Coalesce ptrue intrinsics that use the SV_POW2 pattern as well.

fhahn added a comment.Wed, Jan 13, 1:31 AM

It seems there is already a pass to optimize SVE intrinsics. Is there a reason to add a another separate pass, rather than extending the existing one?

Hi @fhahn -- the reason I created a new pass here is because SVEIntrinsicOpts.cpp works on an instruction basis -- i.e. look at each SVE intrinsic call in isolation and see what can be done locally from there. On the other hand, the optimisation implemented by this pass instead requires you to look at the set of ptrue intrinsic calls in each basic block, which is not so easy to do within the existing structure of the sve-intrinsic-opts pass. I think it's probably cleaner to add a new pass to handle this, but I am open to suggestions. 😄

But SVEIntrinsicOpts.cpp could just apply the same optimization as this pass, after the per-instruction optimizations? The main thing I am worried about is not this pass in particular, but that we will end up with a lot of separate passes just optimizing a single SVE intrinsics.

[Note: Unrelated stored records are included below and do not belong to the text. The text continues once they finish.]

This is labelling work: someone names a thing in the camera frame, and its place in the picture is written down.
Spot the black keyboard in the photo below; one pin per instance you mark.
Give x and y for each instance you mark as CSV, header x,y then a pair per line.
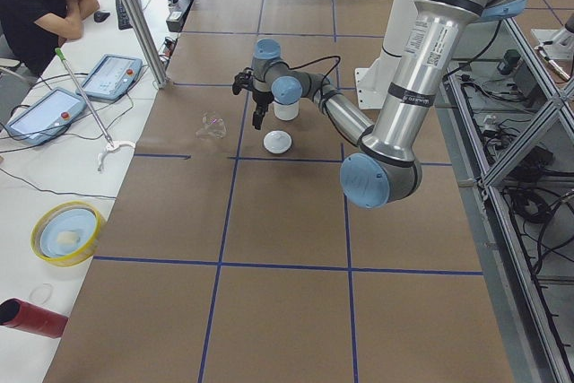
x,y
123,20

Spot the white enamel mug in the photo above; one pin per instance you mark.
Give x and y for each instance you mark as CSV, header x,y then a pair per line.
x,y
286,112

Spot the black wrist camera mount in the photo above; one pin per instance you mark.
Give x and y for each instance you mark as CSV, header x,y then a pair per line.
x,y
243,81

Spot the aluminium frame post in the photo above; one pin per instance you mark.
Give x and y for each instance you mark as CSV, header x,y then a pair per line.
x,y
144,37

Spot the red cylinder tube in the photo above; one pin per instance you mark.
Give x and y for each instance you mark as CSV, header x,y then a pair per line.
x,y
24,316

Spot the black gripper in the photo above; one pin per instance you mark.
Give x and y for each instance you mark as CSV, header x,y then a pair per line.
x,y
261,98

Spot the clear glass funnel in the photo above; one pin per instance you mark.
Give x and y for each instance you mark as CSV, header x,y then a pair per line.
x,y
213,126

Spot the near teach pendant tablet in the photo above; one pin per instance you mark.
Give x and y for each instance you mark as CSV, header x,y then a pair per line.
x,y
46,118

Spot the light blue plate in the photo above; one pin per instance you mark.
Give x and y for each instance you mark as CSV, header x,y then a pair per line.
x,y
67,232

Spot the black power adapter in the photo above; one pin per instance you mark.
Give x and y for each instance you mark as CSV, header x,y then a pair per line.
x,y
509,62

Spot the teach pendant tablet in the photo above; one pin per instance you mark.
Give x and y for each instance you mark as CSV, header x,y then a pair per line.
x,y
46,118
112,77

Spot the man in black shirt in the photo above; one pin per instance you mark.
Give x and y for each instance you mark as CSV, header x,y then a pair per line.
x,y
34,29

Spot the far teach pendant tablet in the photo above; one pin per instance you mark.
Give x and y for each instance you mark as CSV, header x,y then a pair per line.
x,y
112,77

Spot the yellow rimmed bowl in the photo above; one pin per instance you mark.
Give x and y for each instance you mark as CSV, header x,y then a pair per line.
x,y
78,256

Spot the aluminium frame rail structure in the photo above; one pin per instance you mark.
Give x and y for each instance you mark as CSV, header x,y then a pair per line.
x,y
511,140

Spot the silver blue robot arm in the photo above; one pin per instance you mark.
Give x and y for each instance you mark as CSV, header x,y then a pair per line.
x,y
385,169

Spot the reacher grabber stick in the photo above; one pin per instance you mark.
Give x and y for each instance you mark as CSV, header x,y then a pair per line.
x,y
111,145

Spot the black computer mouse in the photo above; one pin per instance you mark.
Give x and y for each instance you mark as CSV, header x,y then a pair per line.
x,y
101,16

Each pass has a cost, e.g each pass adds another option to enable/disable, needs to be scheduled, needs to iterate over all declarations to find the right intrinsic id, needs the whole pass setup boilerplate. Add to that the confusion that there is a pass that sounds general (SVEIntrinsicOpt), but doesn't optimize SVE intrinsic in general. While it may be cleaner/easier to implement optimizations for intrinsics in isolation, I am not sure that justifies the additional cost.

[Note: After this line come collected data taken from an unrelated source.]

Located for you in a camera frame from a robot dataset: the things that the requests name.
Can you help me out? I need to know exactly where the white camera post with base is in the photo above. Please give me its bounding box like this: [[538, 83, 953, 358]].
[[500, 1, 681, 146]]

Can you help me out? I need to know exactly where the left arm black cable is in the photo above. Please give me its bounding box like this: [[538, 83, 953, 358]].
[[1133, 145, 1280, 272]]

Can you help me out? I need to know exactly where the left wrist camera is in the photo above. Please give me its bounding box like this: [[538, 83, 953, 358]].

I have not looked at the specific intrinsic optimizations in detail, but on a high-level view it seems like they may benefit from working together, e.g. SVECoalescePTrueIntrinsicsPass might remove some instructions, which then enables further optimizations by SVEIntrinsicOpt, which in turn enables further optimizations by SVECoalescePTrueIntrinsicsPass. Separate passes make this much harder or impossible to handle.

llvm/lib/Target/AArch64/SVECoalescePTrueIntrinsics.cpp
187 ↗(On Diff #316339)

do we need to capture everything here?

264 ↗(On Diff #316339)

Is it possible to use something like for (User *U : F.users()) or is the manual iterator management needed ?

265 ↗(On Diff #316339)

only use dyn_cast if you actually check if the result is nullptr. Otherwise, just use cast, which asserts that the result is != nullptr.

Also, I think the user could also be a constant expression, so the cast would fail?

joechrisellis marked 3 inline comments as done.

Address @fhahn's comments.

  • Get rid of new pass, reimplement within aarch64-sve-intrinsic-opts.

@fhahn: thanks for your comments -- you have persuaded me. 🙂

I've folded it all into SVEIntrinsicOpts.cpp, and implemented the rest of your suggestions.